Often it's hard to beat a few lines of shell script to perform a basic
monitoring task on a personal system. A system-load, or a file-system
monitoring script running from cron is extremely easy to
write and setup, while being invaluable in emergencies.
I wrote plenty of those during the years (load, fs, pacct,
daemons... monitors), which I use in combination with network and
intrusion monitoring. And here's how it works; e-mail alerts from all
personal systems are sent out to a third-party system where they are
immediately relayed to my local mailbox, and then archived, but not
marked as read. That way a backup remains, but that archive mailbox is
also available through IMAP. While having e-mail alerts is good, a
live alert is better.
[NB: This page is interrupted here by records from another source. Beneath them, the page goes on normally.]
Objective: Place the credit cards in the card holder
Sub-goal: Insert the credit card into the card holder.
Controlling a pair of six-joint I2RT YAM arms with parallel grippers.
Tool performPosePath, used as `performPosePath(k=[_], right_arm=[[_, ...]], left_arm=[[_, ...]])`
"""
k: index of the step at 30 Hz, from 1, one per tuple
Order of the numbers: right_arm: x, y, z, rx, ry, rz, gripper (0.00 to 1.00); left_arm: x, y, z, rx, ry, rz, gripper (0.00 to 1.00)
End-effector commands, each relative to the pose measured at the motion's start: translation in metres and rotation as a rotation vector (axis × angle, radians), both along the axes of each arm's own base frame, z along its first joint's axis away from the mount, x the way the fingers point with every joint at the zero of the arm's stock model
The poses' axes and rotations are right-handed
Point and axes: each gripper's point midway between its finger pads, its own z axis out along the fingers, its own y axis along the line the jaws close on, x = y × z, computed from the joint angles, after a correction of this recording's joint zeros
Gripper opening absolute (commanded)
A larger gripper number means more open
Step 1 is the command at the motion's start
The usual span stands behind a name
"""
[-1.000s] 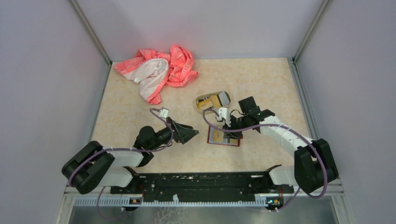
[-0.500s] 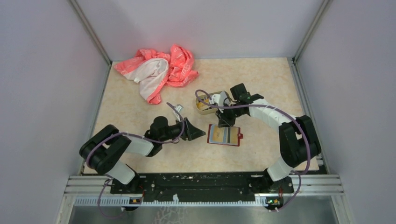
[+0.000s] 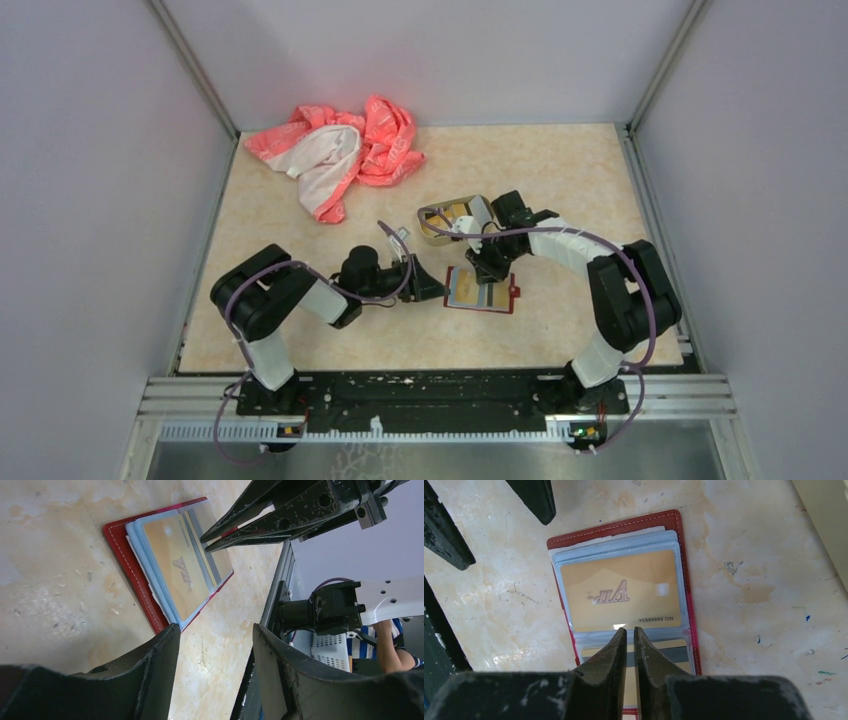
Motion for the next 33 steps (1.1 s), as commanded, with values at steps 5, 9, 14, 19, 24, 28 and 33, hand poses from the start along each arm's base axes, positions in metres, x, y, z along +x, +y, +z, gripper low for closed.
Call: performPosePath(k=[5, 9, 14, 19, 24, 28, 33], right_arm=[[0.008, 0.004, -0.003, -0.013, -0.008, -0.004, 0.1], [0.005, 0.002, -0.011, -0.034, 0.016, -0.002, 0.1], [0.003, 0.0, -0.02, -0.071, 0.041, 0.0, 0.1], [0.003, -0.004, -0.025, -0.094, 0.051, -0.002, 0.09], [0.001, -0.005, -0.028, -0.105, 0.067, -0.002, 0.09], [0.001, -0.005, -0.029, -0.106, 0.07, -0.002, 0.09], [0.001, -0.005, -0.029, -0.105, 0.071, 0.0, 0.09]], left_arm=[[0.003, -0.018, 0.008, -0.034, -0.034, -0.04, 0.62], [0.006, -0.02, 0.004, -0.018, -0.033, -0.038, 0.62], [0.008, -0.021, -0.002, 0.002, -0.029, -0.039, 0.63], [0.009, -0.022, -0.003, 0.006, -0.029, -0.042, 0.63], [0.011, -0.024, -0.004, 0.018, -0.029, -0.047, 0.63], [0.011, -0.028, -0.003, 0.013, -0.027, -0.057, 0.63], [0.011, -0.03, -0.008, 0.017, -0.014, -0.062, 0.62]])
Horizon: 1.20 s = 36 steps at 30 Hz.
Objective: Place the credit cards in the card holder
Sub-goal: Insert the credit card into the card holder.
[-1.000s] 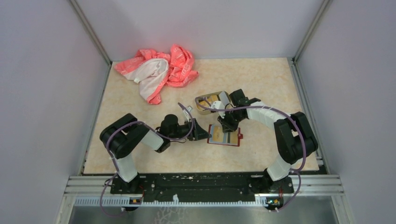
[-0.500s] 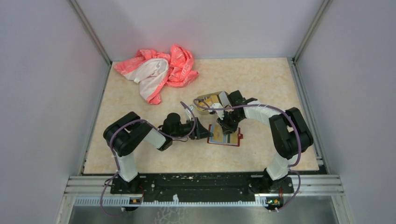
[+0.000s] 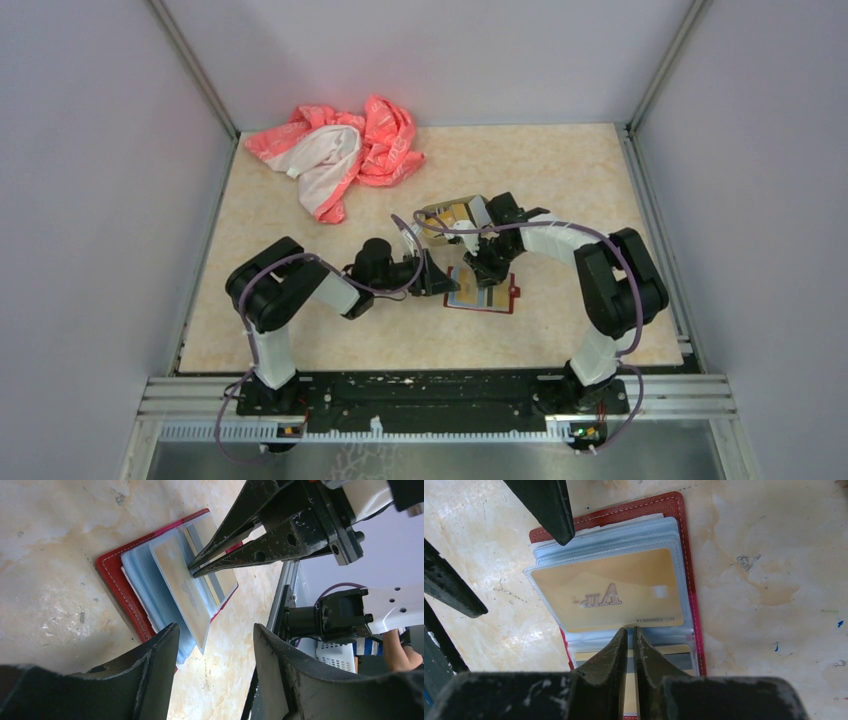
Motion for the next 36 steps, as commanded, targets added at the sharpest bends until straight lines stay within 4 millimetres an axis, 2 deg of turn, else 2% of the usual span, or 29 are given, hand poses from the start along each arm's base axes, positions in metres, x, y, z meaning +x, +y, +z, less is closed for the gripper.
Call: performPosePath(k=[1, 17, 20, 25, 30, 36], right_arm=[[0.002, 0.0, -0.008, -0.029, 0.005, 0.009, 0.09], [0.0, 0.004, -0.003, -0.007, 0.022, 0.017, 0.1], [0.0, 0.009, 0.011, 0.033, 0.023, 0.02, 0.11], [0.008, 0.007, 0.051, 0.151, -0.039, 0.0, 0.17], [0.028, -0.015, 0.077, 0.207, -0.121, -0.104, 0.19], [0.061, -0.051, 0.096, 0.252, -0.207, -0.331, 0.19]], left_arm=[[-0.002, -0.007, -0.003, 0.0, -0.006, -0.03, 0.62], [-0.007, -0.022, -0.006, -0.015, 0.02, -0.082, 0.58], [-0.01, -0.025, 0.0, -0.036, 0.013, -0.095, 0.58], [-0.014, -0.033, 0.012, -0.065, -0.004, -0.123, 0.58], [-0.017, -0.046, 0.016, -0.076, -0.009, -0.154, 0.58], [-0.026, -0.075, 0.022, -0.09, -0.022, -0.212, 0.59]])
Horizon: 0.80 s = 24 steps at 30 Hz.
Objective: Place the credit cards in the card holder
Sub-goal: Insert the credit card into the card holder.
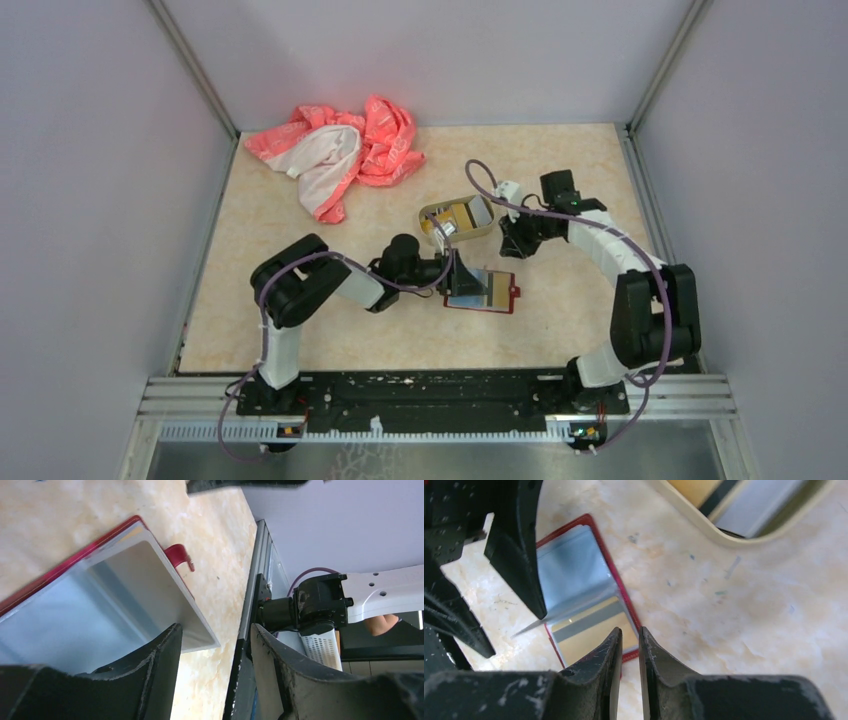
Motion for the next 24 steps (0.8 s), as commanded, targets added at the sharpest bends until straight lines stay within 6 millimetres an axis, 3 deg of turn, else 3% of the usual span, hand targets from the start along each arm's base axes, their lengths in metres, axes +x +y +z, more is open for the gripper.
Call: performPosePath(k=[1, 6, 11, 19, 24], right_arm=[[0.023, -0.013, 0.027, 0.077, -0.088, -0.132, 0.19], [0.026, -0.017, 0.033, 0.088, -0.109, -0.157, 0.2], [0.026, -0.017, 0.033, 0.094, -0.104, -0.159, 0.2], [0.019, -0.007, 0.042, 0.162, -0.104, -0.109, 0.2], [0.014, 0.0, 0.05, 0.219, -0.1, -0.075, 0.21]], left_arm=[[-0.01, -0.025, 0.004, -0.02, -0.016, -0.065, 0.6], [-0.013, -0.039, -0.005, -0.004, 0.0, -0.087, 0.6], [-0.013, -0.038, 0.003, -0.017, -0.023, -0.082, 0.6], [-0.009, -0.018, 0.036, 0.011, -0.227, -0.036, 0.61], [0.002, 0.011, 0.047, 0.074, -0.375, 0.059, 0.61]])
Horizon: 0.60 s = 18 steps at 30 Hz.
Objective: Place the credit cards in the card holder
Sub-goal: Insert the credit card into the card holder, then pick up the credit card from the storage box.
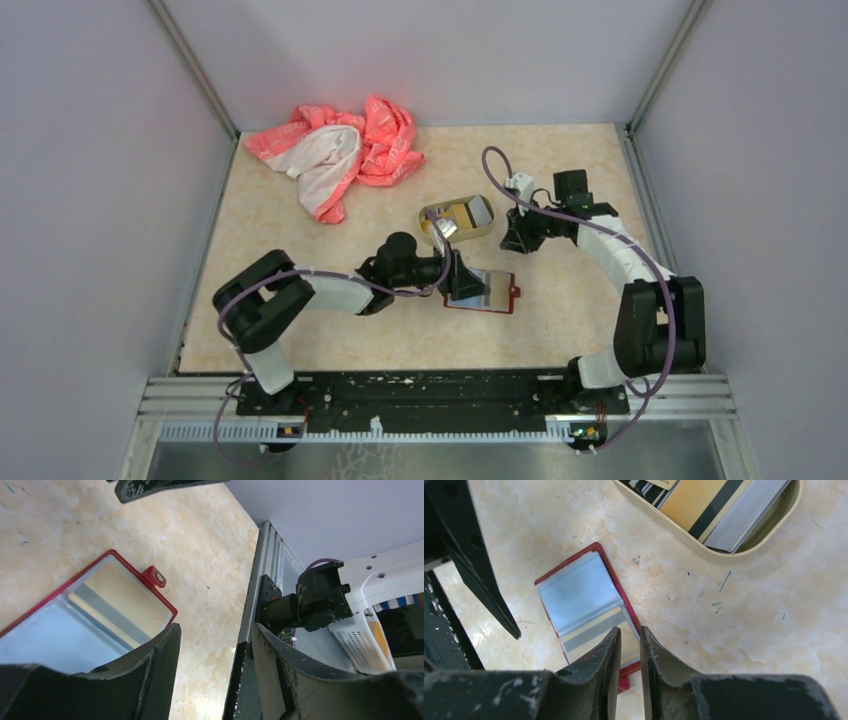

Live in my case means IM, and if I'm on the
road: SMS - which is easily done through a service
like email2sms offered by the mobile service
provider. Although the IM part is more to the point of this
article.
Years ago while learning Python I wrote two bots, an IRC one and a
Jabber one. Dealing with a protocol like IRC is great for learning, it
involves many different libraries and problems. Text processing,
sockets, databases, accessing web resources... When I lost interest
(don't we all) I decided maintaining and running the Jabber version is
a better choice, and besides, I love that protocol. Sometime later
hooking the Jabber bot into the existing alert system was easy thanks
to the imaplib
library. Bot connects to the IMAP server and relays, to Jabber,
all alerts which have the Unseen flag. Once read an alert is
flagged as Seen, and that's all there is to it. Live alerts
24/7, over my favorite protocol, in my
favorite messaging
client.
If you are interested in writing your own bots you can checkout
the xmpppy
library. Handling the connection, presence and subscriptions can
be done in as little as 20 lines of code. To complete the cycle I
should also mention some of my favorites for local monitoring. For
process monitoring the htop
project provides a great interactive replacement for top
in procps. Finally, no article would be complete without
mentioning nmon
- an amazing AIX and Linux performance monitor, developed (and
unofficially supported) by an IBM employee.